#### Aim of the exercise:
Copy each line below exactly.

*** Opening Entries shown ***

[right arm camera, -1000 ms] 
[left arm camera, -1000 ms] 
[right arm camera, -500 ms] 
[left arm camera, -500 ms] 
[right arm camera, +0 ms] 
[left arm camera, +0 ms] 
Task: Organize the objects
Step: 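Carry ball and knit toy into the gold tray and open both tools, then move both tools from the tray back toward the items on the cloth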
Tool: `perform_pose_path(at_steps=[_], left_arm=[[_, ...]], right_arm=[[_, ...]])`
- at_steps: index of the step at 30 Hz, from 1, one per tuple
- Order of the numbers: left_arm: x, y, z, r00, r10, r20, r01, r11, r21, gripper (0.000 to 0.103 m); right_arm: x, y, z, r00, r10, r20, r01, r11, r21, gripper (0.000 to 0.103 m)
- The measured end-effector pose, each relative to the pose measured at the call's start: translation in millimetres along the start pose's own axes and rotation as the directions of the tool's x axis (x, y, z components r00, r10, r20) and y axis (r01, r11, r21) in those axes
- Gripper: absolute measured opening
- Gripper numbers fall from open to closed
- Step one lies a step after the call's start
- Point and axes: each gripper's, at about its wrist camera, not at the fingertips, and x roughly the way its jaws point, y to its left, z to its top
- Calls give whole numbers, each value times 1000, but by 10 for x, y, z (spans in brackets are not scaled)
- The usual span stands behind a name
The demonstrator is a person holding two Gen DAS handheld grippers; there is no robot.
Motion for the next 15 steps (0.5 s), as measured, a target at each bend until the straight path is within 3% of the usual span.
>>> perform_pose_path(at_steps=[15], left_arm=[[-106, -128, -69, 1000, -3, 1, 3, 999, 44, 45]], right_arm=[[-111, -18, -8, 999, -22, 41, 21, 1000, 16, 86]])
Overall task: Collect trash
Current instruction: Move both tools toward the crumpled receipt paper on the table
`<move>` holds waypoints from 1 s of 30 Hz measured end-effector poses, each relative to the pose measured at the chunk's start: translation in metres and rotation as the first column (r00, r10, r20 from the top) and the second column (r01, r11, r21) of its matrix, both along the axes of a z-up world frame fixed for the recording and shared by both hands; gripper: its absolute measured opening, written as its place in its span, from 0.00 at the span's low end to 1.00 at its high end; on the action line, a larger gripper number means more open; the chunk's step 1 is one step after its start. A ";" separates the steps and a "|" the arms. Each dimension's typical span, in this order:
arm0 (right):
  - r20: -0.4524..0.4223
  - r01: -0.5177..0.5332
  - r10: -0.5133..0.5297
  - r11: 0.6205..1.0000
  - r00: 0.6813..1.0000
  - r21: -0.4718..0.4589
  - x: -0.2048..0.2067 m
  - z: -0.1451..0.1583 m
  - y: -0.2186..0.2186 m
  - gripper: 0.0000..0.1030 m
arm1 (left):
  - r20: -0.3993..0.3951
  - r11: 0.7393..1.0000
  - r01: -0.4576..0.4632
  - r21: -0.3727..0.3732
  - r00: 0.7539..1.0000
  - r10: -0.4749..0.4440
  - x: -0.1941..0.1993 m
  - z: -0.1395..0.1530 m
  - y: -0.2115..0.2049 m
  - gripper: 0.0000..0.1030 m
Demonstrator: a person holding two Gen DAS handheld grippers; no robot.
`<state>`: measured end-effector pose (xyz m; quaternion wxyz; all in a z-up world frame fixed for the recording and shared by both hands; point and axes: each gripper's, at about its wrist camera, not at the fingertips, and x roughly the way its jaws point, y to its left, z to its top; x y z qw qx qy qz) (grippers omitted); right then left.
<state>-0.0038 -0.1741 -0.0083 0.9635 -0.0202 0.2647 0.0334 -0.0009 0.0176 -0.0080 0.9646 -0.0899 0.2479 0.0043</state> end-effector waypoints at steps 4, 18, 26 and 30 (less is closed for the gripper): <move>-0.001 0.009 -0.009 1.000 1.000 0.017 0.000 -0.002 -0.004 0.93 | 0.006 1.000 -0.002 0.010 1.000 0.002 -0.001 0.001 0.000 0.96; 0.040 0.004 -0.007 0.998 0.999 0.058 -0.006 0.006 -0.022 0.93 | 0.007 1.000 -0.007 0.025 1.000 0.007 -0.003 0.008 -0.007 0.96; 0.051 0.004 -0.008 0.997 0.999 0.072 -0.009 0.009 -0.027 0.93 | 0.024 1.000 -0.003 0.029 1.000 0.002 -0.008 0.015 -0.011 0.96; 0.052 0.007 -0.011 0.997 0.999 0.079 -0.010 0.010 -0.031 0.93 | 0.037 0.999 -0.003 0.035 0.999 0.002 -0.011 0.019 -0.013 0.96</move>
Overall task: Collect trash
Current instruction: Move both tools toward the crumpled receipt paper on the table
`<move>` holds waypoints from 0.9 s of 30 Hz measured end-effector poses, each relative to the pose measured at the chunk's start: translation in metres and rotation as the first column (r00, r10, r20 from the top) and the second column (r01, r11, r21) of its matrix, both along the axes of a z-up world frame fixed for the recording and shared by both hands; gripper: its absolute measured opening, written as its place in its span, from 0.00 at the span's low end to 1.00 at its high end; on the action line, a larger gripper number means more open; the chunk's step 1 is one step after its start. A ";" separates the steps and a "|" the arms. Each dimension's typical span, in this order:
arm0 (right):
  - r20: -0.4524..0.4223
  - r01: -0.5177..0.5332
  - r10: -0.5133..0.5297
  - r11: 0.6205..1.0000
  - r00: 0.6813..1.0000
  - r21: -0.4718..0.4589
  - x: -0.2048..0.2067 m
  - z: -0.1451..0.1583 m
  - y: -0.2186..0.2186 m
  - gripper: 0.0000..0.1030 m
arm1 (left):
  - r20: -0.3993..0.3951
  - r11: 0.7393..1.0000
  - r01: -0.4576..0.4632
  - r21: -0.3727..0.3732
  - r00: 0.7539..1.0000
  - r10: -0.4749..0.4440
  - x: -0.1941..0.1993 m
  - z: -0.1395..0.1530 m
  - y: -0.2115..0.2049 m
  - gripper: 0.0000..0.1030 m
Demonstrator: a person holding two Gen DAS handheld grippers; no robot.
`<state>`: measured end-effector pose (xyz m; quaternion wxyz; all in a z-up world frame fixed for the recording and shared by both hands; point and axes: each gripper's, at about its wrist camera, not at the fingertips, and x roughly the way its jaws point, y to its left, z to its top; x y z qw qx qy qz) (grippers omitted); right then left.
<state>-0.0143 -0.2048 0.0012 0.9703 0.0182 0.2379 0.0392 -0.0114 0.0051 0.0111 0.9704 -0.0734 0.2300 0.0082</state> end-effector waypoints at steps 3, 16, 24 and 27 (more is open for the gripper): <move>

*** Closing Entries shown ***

#### Written response:
[right arm camera, -1000 ms] 
[left arm camera, -1000 ms] 
[right arm camera, -500 ms] 
[left arm camera, -500 ms] 
[right arm camera, +0 ms] 
[left arm camera, +0 ms] 
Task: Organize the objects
Step: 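Carry ball and knit toy into the gold tray and open both tools, then move both tools from the tray back toward the items on the cloth
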Tool: `perform_pose_path(at_steps=[_], left_arm=[[_, ...]], right_arm=[[_, ...]])`
- at_steps: index of the step at 30 Hz, from 1, one per tuple
- Order of the numbers: left_arm: x, y, z, r00, r10, r20, r01, r11, r21, gripper (0.000 to 0.103 m); right_arm: x, y, z, r00, r10, r20, r01, r11, r21, gripper (0.000 to 0.103 m)
- The measured end-effector pose, each relative to the pose measured at the call's start: translation in millimetres along the start pose's own axes and rotation as the directions of the tool's x axis (x, y, z components r00, r10, r20) and y axis (r01, r11, r21) in those axes
- Gripper: absolute measured opening
- Gripper numbers fall from open to closed
- Step one lies a step after the call's start
- Point and axes: each gripper's, at about its wrist camera, not at the fingertips, and x roughly the way its jaws point, y to its left, z to its top
- Calls give whole numbers, each value times 1000, but by 10 for x, y, z (spans in brackets are not scaled)
- The usual span stands behind a name
The demonstrator is a person holding two Gen DAS handheld grippers; there is no robot.
Motion for the next 15 steps (0.5 s), as measured, a target at each bend until the straight path is within 3% of the usual span.
>>> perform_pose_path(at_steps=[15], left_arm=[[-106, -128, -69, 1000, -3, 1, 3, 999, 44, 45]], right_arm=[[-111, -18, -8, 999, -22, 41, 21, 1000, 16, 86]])
Overall task: Collect trash
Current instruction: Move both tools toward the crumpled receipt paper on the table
`<move>` holds waypoints from 1 s of 30 Hz measured end-effector poses, each relative to the pose measured at the chunk's start: translation in metres and rotation as the first column (r00, r10, r20 from the top) and the second column (r01, r11, r21) of its matrix, both along the axes of a z-up world frame fixed for the recording and shared by both hands; gripper: its absolute measured opening, written as its place in its span, from 0.00 at the span's low end to 1.00 at its high end; on the action line, a larger gripper number means more open; the chunk's step 1 is one step after its start. A ";" separates the steps and a "|" the arms. Each dimension's typical span, in this order:
arm0 (right):
  - r20: -0.4524..0.4223
  - r01: -0.5177..0.5332
  - r10: -0.5133..0.5297
  - r11: 0.6205..1.0000
  - r00: 0.6813..1.0000
  - r21: -0.4718..0.4589
  - x: -0.2048..0.2067 m
  - z: -0.1451..0.1583 m
  - y: -0.2186..0.2186 m
  - gripper: 0.0000..0.1030 m
arm1 (left):
  - r20: -0.3993..0.3951
  - r11: 0.7393..1.0000
  - r01: -0.4576..0.4632
  - r21: -0.3727..0.3732
  - r00: 0.7539..1.0000
  - r10: -0.4749..0.4440
  - x: -0.1941..0.1993 m
  - z: -0.1395..0.1530 m
  - y: -0.2115..0.2049 m
  - gripper: 0.0000..0.1030 m
Demonstrator: a person holding two Gen DAS handheld grippers; no robot.
`<state>`: measured end-effector pose (xyz m; quaternion wxyz; all in a z-up world frame fixed for the recording and shared by both hands; point and axes: each gripper's, at about its wrist camera, not at the fingertips, and x roughly the way its jaws point, y to its left, z to its top; x y z qw qx qy qz) (grippers omitted); right then left.
<state>-0.0038 -0.1741 -0.0083 0.9635 -0.0202 0.2647 0.0334 -0.0009 0.0176 -0.0080 0.9646 -0.0899 0.2479 0.0043</state> end-effector waypoints at steps 4, 18, 26 and 30 (less is closed for the gripper): <move>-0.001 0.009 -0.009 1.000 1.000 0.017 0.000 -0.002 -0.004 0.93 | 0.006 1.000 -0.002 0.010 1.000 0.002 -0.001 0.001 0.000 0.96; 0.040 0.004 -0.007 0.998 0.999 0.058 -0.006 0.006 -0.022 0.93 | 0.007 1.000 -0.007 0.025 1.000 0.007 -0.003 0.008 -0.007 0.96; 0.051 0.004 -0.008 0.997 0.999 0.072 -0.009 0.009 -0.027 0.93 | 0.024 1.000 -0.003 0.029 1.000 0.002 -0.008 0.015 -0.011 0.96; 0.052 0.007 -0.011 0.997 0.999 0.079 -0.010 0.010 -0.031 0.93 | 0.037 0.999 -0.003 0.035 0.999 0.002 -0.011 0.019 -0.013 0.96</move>
Overall task: Collect trash
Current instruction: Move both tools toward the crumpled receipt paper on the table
`<move>` holds waypoints from 0.9 s of 30 Hz measured end-effector poses, each relative to the pose measured at the chunk's start: translation in metres and rotation as the first column (r00, r10, r20 from the top) and the second column (r01, r11, r21) of its matrix, both along the axes of a z-up world frame fixed for the recording and shared by both hands; gripper: its absolute measured opening, written as its place in its span, from 0.00 at the span's low end to 1.00 at its high end; on the action line, a larger gripper number means more open; the chunk's step 1 is one step after its start. A ";" separates the steps and a "|" the arms. Each dimension's typical span, in this order:
arm0 (right):
  - r20: -0.4524..0.4223
  - r01: -0.5177..0.5332
  - r10: -0.5133..0.5297
  - r11: 0.6205..1.0000
  - r00: 0.6813..1.0000
  - r21: -0.4718..0.4589
  - x: -0.2048..0.2067 m
  - z: -0.1451..0.1583 m
  - y: -0.2186..0.2186 m
  - gripper: 0.0000..0.1030 m
arm1 (left):
  - r20: -0.3993..0.3951
  - r11: 0.7393..1.0000
  - r01: -0.4576..0.4632
  - r21: -0.3727..0.3732
  - r00: 0.7539..1.0000
  - r10: -0.4749..0.4440
  - x: -0.1941..0.1993 m
  - z: -0.1395..0.1530 m
  - y: -0.2115..0.2049 m
  - gripper: 0.0000..0.1030 m
Demonstrator: a person holding two Gen DAS handheld grippers; no robot.
`<state>`: measured end-effector pose (xyz m; quaternion wxyz; all in a z-up world frame fixed for the recording and shared by both hands; point and axes: each gripper's, at about its wrist camera, not at the fingertips, and x roughly the way its jaws point, y to its left, z to its top; x y z qw qx qy qz) (grippers omitted); right then left.
<state>-0.0143 -0.2048 0.0012 0.9703 0.0182 0.2379 0.0392 -0.0114 0.0051 0.0111 0.9704 -0.0734 0.2300 0.0082</state> end-effector waypoints at steps 3, 16, 24 and 27 (more is open for the gripper): <move>

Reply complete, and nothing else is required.